»»
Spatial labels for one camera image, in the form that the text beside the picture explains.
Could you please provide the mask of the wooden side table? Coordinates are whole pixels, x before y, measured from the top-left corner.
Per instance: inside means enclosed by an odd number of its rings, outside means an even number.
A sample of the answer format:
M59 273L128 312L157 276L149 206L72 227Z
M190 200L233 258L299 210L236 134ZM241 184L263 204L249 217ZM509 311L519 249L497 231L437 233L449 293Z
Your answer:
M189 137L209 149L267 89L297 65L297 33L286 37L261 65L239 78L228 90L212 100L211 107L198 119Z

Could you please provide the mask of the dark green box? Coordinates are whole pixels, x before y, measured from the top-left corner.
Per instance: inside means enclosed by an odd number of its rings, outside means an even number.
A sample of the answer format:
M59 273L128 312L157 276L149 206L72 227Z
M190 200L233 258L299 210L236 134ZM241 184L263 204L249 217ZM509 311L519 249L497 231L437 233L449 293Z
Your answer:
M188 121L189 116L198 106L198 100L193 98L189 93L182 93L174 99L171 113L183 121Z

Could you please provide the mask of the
««
»»
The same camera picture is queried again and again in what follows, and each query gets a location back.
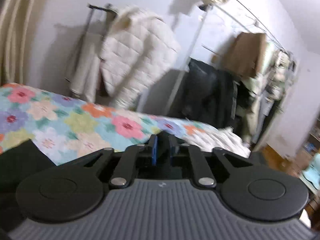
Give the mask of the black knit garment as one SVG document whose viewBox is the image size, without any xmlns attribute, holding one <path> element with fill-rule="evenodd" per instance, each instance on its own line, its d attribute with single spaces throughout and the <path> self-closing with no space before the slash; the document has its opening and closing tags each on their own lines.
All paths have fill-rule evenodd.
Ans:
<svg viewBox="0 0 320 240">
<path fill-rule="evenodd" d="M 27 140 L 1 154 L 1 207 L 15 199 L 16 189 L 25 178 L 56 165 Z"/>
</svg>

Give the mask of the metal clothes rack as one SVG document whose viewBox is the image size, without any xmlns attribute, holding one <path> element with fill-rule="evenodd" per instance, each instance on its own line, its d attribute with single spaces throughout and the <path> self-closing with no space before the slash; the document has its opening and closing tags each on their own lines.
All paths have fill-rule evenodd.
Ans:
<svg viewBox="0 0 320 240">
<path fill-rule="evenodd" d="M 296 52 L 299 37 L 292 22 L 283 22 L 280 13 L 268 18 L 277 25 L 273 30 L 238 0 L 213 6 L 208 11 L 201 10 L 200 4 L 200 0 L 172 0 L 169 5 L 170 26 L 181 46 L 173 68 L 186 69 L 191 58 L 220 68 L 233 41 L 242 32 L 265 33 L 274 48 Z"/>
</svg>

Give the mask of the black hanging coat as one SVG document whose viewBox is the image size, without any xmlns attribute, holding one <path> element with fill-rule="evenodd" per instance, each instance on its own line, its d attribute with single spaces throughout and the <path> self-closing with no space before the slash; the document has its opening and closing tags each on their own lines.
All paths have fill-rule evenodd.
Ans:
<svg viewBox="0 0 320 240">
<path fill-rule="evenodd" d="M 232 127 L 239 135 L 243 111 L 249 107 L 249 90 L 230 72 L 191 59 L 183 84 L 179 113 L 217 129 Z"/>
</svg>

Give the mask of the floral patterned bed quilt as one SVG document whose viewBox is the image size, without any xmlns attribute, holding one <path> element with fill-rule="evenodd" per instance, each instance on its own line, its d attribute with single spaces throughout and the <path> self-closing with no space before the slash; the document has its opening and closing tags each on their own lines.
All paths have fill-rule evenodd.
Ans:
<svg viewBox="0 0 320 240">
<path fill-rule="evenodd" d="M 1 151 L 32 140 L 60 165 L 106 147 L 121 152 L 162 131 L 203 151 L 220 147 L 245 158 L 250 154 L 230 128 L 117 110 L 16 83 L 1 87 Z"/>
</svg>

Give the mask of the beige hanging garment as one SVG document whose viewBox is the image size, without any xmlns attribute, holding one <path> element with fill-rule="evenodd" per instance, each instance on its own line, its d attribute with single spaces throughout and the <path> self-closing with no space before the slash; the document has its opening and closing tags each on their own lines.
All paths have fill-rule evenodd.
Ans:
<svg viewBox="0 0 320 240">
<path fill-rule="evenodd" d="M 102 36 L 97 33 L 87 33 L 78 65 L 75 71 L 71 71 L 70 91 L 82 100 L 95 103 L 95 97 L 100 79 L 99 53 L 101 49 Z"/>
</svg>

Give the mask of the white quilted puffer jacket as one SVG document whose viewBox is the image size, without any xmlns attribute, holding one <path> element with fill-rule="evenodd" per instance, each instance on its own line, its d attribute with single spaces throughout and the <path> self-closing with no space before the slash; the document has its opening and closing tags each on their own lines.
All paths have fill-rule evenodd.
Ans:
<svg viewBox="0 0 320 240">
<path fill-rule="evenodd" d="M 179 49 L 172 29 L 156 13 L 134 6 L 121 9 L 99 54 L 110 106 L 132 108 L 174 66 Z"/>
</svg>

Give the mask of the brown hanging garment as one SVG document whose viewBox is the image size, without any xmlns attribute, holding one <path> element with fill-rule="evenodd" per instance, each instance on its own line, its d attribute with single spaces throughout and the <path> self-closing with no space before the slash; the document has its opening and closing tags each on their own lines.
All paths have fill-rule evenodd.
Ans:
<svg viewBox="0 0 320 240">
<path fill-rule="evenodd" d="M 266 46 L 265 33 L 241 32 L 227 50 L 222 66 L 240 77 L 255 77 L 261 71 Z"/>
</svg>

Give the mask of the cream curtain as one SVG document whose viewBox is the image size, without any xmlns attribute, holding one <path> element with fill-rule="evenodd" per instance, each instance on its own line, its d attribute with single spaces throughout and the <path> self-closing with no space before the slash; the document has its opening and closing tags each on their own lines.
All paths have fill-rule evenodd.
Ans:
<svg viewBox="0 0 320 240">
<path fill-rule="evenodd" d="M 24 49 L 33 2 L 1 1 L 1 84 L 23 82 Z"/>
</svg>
««
_What the task asks_:
The answer must be a single number: how many lines in the listing above include the word "pixels".

_Worked solution_:
2